If I were not a physicist, I would probably be a musician. I often think in music. I live my daydreams in music. I see my life in terms of music. ― Albert Einstein
Would you humor me and marinate on that for a bit?
I often think in music. I live my daydreams in music. I see my life in terms of music.
Thank you, Albert. I truly couldn’t have said it better myself. Trust me, I’ve tried.
I am an intensely passionate person. It’s sometimes difficult to manage. I’m all nerves. I vibrate on a different frequency than most.
Good conversation: talking about art and poetry, books and music ― that’s true soul food, baby.
Indulging in a “do nothing” afternoon at the park on a perfect summer day ― that instills an impossibly joyous peace in me. I can ride that kind of gentle high for a week.
Sunsets move me to tears. Not once in a while, but all the time. There’s something about a fiery orange sky that makes me feel finite and even insignificant and yet, so abundantly blessed. I take in each sunset as though it were a gift just for me. I am grateful for my extra sensors, but I do find myself having to explain why the littlest things are so miraculous. While many appreciate a sunset ― I have a religious experience.
And when most are rushing about on a beautiful day, I instinctively slow down and soak up every single ray of sunshine goodness.
And while some may hear a song, I FEEL it saturate through my entire being.
I mentioned in a previous post [HERE] that Ben Howard was my very favorite of all my favorites. His writing parallels the essence of who I am, and his music has a magnetic and insatiable draw for me. I genuinely love every single song of his, but this one . . . this one turns me inside out. Oh, and India and her cello? Beyond lovely.
My response to this song is HIGHLY emotional. It comes in three phases. First I feel my heart e x p a n d to allow for more light, more love. I need this expansion to increase my ability to appreciate. Second I’m assaulted by a choking sorrow. This I can’t explain. Maybe I’m just sad for those who can’t connect so strongly with music, art, expression, beauty. And thirdly I’m overwhelmed by a palpable calm. During each of these phases I’m simultaneously tingling from head to toe with the most satisfying gratitude. I embark on this journey with each listen.

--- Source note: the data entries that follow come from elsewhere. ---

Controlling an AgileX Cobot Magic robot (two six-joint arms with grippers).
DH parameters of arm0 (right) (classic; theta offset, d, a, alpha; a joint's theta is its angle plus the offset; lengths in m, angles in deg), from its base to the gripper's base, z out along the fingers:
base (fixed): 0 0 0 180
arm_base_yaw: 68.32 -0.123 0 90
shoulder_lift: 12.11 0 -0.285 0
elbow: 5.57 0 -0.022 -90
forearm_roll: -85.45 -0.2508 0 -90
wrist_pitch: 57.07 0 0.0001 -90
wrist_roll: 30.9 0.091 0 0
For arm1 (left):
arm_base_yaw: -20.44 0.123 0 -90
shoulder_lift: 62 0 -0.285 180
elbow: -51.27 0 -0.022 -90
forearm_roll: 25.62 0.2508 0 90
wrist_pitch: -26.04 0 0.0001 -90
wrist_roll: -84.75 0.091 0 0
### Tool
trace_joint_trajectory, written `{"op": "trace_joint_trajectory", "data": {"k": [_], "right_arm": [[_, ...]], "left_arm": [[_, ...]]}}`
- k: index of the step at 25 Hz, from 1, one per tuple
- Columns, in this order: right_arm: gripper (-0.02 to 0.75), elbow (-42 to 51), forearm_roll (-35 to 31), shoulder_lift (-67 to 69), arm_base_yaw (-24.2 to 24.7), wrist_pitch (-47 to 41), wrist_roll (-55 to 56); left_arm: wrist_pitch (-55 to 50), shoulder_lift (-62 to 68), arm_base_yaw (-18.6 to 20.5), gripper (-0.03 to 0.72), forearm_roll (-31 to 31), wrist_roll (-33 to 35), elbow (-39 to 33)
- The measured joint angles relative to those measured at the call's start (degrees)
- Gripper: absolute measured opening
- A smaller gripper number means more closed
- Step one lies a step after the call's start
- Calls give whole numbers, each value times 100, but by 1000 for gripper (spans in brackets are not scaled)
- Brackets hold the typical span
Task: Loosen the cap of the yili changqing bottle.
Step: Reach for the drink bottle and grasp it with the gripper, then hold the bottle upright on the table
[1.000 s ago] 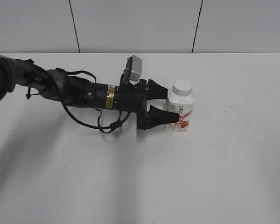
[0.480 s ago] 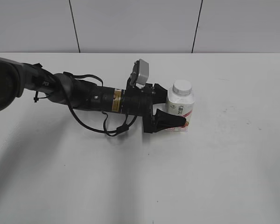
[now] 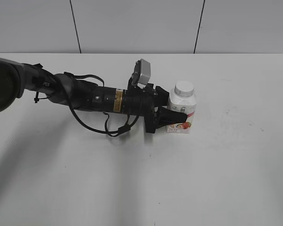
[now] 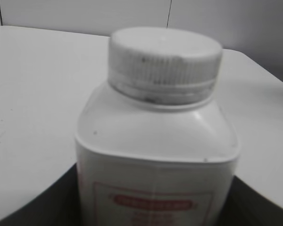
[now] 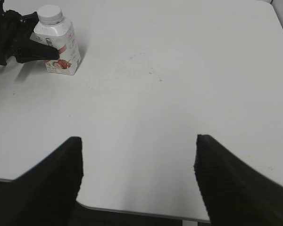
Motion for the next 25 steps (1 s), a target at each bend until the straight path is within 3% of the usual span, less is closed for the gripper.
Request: {"op": "trace_joint_trajectory", "data": {"k": [7, 15, 20, 25], "right_arm": [[580, 0, 0, 0, 0, 0, 0], [580, 0, 0, 0, 0, 0, 0], [580, 0, 0, 0, 0, 0, 0], [580, 0, 0, 0, 0, 0, 0]], "left_arm": [[70, -43, 94, 426, 252, -160, 6], [-4, -501, 730, 424, 714, -502, -242], [11, -751, 976, 422, 785, -99, -923], [17, -780, 1000, 421, 734, 185, -1078]]}}
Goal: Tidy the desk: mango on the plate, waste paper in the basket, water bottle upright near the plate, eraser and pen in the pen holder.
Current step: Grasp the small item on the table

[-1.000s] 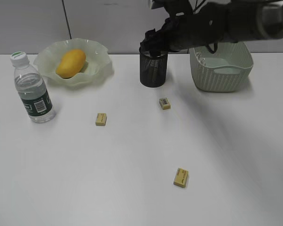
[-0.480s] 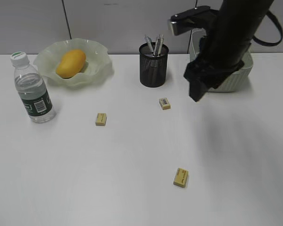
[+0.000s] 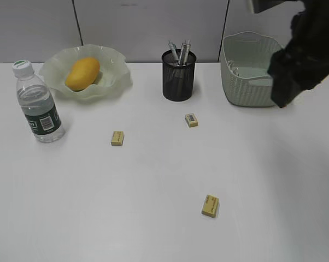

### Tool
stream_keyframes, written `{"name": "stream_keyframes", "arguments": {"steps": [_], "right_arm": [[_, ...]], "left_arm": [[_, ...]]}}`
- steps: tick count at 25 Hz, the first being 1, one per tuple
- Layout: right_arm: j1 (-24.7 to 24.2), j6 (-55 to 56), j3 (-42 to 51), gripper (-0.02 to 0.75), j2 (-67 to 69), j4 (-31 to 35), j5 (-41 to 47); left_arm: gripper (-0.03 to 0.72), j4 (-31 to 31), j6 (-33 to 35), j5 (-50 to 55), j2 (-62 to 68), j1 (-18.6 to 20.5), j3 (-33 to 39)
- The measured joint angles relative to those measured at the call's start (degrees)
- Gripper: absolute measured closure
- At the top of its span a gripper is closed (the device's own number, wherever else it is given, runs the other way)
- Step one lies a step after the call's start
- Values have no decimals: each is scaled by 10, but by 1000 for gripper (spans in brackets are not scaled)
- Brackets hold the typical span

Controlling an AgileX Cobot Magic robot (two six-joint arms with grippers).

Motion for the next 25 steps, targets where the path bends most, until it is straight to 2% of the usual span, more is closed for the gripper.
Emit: {"name": "stream_keyframes", "arguments": {"steps": [7,13,25], "right_arm": [[0,11,161,248,-200,4,-3],[0,21,294,248,-380,5,-47],[0,28,448,249,-708,5,-72]], "left_arm": [[281,0,0,0,0,0,0],[281,0,0,0,0,0,0],[281,-1,0,0,0,0,0]]}}
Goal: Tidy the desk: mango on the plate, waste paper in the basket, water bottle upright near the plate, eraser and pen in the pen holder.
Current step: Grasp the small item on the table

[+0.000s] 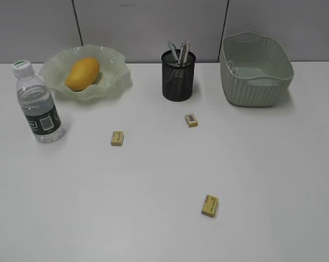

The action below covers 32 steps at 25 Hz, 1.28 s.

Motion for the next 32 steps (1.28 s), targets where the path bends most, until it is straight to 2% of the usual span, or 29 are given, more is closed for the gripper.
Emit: {"name": "stream_keyframes", "arguments": {"steps": [6,12,18,25,28,32], "right_arm": [[0,0,41,249,-83,0,2],[0,0,46,249,-90,1,-5],[0,0,46,249,-90,2,-5],[0,1,46,250,-90,3,-6],[0,3,46,249,-90,3,-6],[0,6,46,249,-90,4,-6]], "left_arm": [[281,-6,0,-8,0,0,-4],[277,-47,0,-96,33,0,-68],[244,-112,57,-107,207,0,-165],[240,-244,77,-109,459,-3,-291],[240,-254,79,-108,549,-29,-329],[239,-234,79,-128,640,-100,-364]]}}
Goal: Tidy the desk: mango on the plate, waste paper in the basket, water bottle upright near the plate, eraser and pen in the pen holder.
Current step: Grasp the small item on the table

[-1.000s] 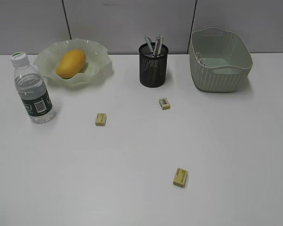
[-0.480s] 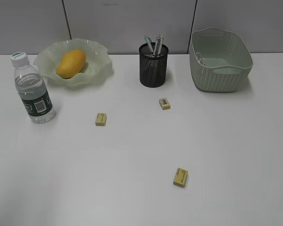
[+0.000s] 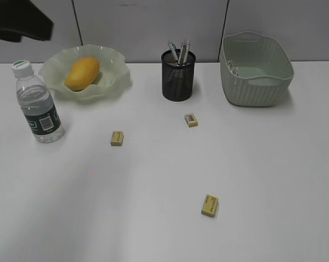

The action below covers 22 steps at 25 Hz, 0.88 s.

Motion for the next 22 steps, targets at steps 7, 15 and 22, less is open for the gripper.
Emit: {"name": "stream_keyframes", "arguments": {"steps": [7,15,22], "right_arm": [[0,3,1,249,0,0,0],[0,5,1,249,0,0,0],[0,5,1,249,0,0,0]], "left_arm": [[239,30,-11,-64,132,-66,-12],[239,35,-37,-74,265,-66,-27],[239,90,-94,-34,390,-67,-109]]}}
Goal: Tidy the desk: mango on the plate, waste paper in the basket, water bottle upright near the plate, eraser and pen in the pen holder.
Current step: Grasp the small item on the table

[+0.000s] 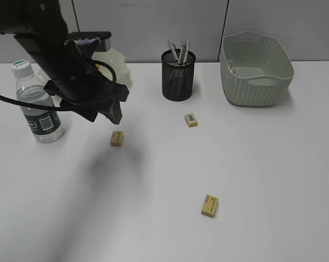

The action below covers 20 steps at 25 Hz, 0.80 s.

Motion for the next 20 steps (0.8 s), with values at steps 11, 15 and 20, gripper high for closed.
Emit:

“Every word you burn to write is a mark that you must own.” GET OUT OF MY HEAD, BEN HOWARD. 🙂 Those are my sentiments exactly.
March 18th Update: I was finally able to witness this song live. I requested it and Ben was a perfect gentleman about playing it. “Wow, you wanna hear ‘Master’? No kidding? Yeah, I’d really love to play that.” Be still my beating heart. It was INCREDIBLE. (video and some truly stunning photos can be found HERE)
[lyrics] If the devil came, I beg your pardon, for I have not seen him Seems the cause of pain causes silence, won’t you let me in? Cause every man I’ve seen to fight, he fights himself alone, and every burden, every stripe, is a lesson to behold May he come, to see that I have grown, may he come, and battle me alone If the devil came, I beg your pardon, for I have not seen him Seems there’s any range you go on hiding, fuel the fire within Cause every hand I’ve learned to bite, is a harvest that I’ve sown And every word you burn to write, is a mark that you must own. May he come, to see that I have grown, may love come and dance within your bones May love come and dance within your bones Master of your own heartbeat be the change that you long to see Master of your own heartbeat, may the sun that shines, shine for thee May the sun that shines, shine for thee Oh come on child, oh take it as it is We’re all here for a little while, with the stones and the sticks Well come on child now, oh don’t be scared of this Well life is still a blessing, we all ruin we all reach And come on child, oh don’t be scared of this Oh life is still a blessing, we all ruin we all reach We all reach…
(I won’t swear to the accuracy of these lyrics, but with the help of a friend and fellow music lover, this is the best we could do.)